= Task prompt =
Give back exactly the lines from the start of the listing to the line containing "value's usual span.", inclusive, and nothing beyond them.

= Recorded data =
※ ※ ※
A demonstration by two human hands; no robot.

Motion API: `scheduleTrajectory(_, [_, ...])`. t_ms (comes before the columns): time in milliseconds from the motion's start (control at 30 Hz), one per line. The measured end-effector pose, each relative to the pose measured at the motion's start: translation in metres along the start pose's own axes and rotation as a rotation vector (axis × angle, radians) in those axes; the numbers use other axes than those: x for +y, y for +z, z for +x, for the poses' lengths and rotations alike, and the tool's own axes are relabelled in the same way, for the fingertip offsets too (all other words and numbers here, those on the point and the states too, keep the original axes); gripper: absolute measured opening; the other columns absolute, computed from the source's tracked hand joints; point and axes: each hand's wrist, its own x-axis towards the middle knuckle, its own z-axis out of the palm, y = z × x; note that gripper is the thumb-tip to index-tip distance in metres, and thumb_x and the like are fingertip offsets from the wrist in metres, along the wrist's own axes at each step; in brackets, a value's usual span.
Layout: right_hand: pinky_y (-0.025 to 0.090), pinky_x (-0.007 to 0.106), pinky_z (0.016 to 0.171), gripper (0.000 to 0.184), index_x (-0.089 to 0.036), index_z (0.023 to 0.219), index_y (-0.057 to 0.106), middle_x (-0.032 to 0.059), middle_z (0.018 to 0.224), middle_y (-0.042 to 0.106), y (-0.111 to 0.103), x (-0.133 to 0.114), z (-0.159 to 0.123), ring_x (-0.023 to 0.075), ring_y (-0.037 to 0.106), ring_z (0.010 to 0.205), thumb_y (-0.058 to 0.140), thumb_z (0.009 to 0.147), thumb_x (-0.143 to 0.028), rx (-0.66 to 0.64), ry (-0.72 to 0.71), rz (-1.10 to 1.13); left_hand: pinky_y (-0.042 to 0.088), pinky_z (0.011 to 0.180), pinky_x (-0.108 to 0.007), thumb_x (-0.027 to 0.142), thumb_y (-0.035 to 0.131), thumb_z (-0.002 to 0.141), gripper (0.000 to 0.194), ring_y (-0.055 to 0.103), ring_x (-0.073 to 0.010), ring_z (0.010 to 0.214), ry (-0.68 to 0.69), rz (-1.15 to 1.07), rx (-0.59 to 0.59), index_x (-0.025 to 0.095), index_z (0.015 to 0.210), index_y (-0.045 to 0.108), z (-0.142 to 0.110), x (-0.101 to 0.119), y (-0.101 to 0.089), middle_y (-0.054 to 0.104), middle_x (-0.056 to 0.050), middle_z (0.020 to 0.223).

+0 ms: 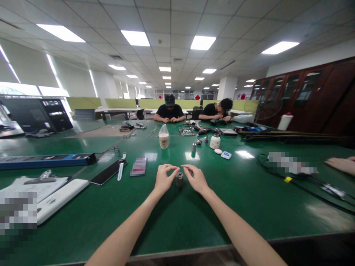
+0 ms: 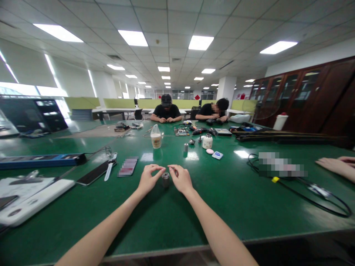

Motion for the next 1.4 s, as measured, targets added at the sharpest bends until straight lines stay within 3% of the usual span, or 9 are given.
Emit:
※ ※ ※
= Exercise output =
A demonstration by two human hands; no robot.

Motion API: `scheduleTrajectory(_, [_, ...])`. t_ms (comes before the columns): time in milliseconds from the motion's start (control at 30 Hz), one per line. The measured end-effector pose, each relative to the pose measured at the motion's start: translation in metres along the start pose's own axes and rotation as a rotation vector (axis × angle, radians) in those axes; the numbers use other axes than those: x for +y, y for +z, z for +x, for the poses' lengths and rotations alike, and the tool's own axes are relabelled in the same way, for the fingertip offsets too (all other words and numbers here, those on the point and the states too, keep the original axes); gripper: absolute measured opening; the other columns absolute, computed from the source's tracked hand joints; point and axes: each hand's wrist, its own x-axis towards the middle knuckle, its own z-axis out of the palm, y = z × x; note that gripper is the thumb-tip to index-tip distance in metres, and thumb_x and the like are fingertip offsets from the wrist in metres, along the wrist's own axes at each step; in brackets, a value's usual span.

That wraps up the answer.